***** Given information *****

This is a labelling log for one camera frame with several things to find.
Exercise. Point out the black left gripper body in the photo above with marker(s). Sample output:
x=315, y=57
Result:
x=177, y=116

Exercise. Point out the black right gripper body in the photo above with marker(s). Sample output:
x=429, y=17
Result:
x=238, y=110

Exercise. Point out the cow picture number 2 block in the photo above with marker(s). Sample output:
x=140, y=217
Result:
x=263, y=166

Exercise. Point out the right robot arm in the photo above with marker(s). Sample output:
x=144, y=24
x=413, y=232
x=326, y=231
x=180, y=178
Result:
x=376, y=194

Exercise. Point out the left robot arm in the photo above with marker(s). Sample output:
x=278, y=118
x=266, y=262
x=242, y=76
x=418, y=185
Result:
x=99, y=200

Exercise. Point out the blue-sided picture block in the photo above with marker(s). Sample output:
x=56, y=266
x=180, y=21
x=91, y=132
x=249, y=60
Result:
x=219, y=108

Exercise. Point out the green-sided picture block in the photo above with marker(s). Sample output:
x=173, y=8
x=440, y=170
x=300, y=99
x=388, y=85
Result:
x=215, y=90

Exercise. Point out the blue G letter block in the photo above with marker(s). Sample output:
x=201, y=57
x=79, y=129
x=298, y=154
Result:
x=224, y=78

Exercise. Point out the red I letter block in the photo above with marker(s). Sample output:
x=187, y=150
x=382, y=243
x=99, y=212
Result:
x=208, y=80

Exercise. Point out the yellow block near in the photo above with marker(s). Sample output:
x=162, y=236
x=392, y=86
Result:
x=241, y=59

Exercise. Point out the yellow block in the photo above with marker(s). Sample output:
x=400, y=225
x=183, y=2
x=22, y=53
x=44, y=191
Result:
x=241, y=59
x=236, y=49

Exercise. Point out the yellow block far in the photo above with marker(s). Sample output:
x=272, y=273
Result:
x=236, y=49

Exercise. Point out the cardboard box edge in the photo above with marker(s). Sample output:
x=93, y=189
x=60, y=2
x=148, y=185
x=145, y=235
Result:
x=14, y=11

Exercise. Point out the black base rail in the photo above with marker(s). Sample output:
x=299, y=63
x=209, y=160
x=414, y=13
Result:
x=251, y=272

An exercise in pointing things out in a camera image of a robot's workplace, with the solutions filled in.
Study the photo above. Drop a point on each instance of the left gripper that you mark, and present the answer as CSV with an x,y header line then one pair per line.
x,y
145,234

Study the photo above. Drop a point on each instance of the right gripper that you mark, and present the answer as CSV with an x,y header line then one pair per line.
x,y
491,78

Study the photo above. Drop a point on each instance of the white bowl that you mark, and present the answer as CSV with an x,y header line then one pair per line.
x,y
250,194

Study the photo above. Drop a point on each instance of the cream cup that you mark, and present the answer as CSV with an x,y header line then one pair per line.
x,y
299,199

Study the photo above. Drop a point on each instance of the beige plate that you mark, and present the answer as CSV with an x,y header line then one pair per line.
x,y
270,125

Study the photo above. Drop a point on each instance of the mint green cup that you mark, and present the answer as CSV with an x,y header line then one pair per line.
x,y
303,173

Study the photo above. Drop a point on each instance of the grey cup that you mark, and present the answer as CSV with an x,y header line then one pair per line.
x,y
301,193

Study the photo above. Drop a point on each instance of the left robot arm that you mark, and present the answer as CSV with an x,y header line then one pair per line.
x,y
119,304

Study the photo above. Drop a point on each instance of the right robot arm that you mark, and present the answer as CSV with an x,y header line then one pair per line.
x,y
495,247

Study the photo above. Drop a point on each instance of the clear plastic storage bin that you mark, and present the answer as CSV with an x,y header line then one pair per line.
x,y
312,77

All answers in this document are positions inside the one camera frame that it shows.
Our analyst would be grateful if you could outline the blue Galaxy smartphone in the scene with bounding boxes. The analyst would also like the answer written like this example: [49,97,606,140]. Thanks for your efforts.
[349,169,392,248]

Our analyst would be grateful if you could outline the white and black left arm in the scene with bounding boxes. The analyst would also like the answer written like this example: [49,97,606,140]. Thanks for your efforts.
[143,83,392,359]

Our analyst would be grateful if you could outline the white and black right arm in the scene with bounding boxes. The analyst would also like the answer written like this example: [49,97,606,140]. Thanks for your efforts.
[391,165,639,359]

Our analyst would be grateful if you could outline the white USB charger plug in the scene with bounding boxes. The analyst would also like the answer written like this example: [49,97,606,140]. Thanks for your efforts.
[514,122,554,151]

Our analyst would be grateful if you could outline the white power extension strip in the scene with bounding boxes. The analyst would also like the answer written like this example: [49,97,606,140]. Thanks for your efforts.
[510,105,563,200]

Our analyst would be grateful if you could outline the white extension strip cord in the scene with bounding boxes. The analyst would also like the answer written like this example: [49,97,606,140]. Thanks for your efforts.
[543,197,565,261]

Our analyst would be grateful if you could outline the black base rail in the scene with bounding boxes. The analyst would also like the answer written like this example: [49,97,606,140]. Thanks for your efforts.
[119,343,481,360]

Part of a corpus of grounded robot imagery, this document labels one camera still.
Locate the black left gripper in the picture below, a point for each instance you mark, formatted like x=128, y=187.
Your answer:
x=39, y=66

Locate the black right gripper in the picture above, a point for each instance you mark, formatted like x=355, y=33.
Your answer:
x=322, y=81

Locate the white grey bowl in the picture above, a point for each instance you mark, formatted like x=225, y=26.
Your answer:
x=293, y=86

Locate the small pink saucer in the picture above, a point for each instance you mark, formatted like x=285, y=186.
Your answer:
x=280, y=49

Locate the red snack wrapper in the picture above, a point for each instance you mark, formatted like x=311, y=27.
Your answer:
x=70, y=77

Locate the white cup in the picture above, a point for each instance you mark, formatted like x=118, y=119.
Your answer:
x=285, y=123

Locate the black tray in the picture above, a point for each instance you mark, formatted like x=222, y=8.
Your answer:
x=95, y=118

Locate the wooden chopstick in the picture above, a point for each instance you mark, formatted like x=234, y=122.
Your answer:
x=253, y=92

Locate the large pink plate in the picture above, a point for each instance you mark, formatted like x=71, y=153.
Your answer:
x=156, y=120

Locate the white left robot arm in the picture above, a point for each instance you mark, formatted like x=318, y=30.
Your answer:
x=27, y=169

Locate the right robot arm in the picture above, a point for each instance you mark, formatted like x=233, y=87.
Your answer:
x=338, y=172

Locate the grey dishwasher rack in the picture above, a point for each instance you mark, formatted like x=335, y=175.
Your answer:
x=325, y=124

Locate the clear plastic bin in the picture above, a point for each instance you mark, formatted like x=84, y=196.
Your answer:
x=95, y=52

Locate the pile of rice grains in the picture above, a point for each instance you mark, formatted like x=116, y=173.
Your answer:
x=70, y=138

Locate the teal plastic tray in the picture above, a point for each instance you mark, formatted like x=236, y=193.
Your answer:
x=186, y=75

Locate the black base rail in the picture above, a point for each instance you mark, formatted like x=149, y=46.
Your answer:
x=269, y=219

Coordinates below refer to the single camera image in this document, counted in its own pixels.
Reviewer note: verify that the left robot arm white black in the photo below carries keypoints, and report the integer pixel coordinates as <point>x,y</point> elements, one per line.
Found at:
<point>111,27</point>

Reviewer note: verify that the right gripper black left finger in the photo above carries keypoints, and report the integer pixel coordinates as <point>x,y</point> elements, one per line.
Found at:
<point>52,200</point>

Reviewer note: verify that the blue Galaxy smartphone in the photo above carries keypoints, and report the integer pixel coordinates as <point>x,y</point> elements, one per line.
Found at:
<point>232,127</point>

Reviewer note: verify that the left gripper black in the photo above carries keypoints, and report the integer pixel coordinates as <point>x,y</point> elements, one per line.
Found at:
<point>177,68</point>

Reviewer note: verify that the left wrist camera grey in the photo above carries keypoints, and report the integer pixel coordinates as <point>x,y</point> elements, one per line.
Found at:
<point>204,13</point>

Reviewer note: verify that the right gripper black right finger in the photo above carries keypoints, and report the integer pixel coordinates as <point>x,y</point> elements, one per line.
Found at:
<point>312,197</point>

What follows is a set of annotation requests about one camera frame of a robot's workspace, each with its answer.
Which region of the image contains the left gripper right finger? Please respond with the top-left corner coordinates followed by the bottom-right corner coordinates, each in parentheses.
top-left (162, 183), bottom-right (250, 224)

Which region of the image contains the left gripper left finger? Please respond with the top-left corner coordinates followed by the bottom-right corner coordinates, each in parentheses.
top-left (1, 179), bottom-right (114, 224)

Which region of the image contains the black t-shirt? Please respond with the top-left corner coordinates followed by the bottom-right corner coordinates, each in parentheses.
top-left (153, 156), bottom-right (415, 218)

*****

**Work request:** Only the lines from the first line of the records through the line with "Exercise. Point out the yellow block near" should be reproduced, exactly and with nothing added.

**Exercise output:**
This is a labelling log for one camera frame with several things to find.
Exercise. Point out the black left gripper body in the photo above with marker(s). Sample output:
x=315, y=57
Result:
x=177, y=116

Exercise. Point out the black right gripper body in the photo above with marker(s). Sample output:
x=429, y=17
Result:
x=238, y=110

Exercise. Point out the cow picture number 2 block in the photo above with marker(s). Sample output:
x=140, y=217
Result:
x=263, y=166

Exercise. Point out the right robot arm in the photo above with marker(s). Sample output:
x=144, y=24
x=413, y=232
x=326, y=231
x=180, y=178
Result:
x=376, y=194

Exercise. Point out the left robot arm in the photo above with marker(s). Sample output:
x=278, y=118
x=266, y=262
x=242, y=76
x=418, y=185
Result:
x=99, y=200

Exercise. Point out the blue-sided picture block in the photo above with marker(s). Sample output:
x=56, y=266
x=180, y=21
x=91, y=132
x=249, y=60
Result:
x=219, y=108

Exercise. Point out the green-sided picture block in the photo above with marker(s). Sample output:
x=173, y=8
x=440, y=170
x=300, y=99
x=388, y=85
Result:
x=215, y=90

Exercise. Point out the blue G letter block in the photo above with marker(s). Sample output:
x=201, y=57
x=79, y=129
x=298, y=154
Result:
x=224, y=78

Exercise. Point out the red I letter block in the photo above with marker(s). Sample output:
x=187, y=150
x=382, y=243
x=99, y=212
Result:
x=208, y=80

Exercise. Point out the yellow block near in the photo above with marker(s). Sample output:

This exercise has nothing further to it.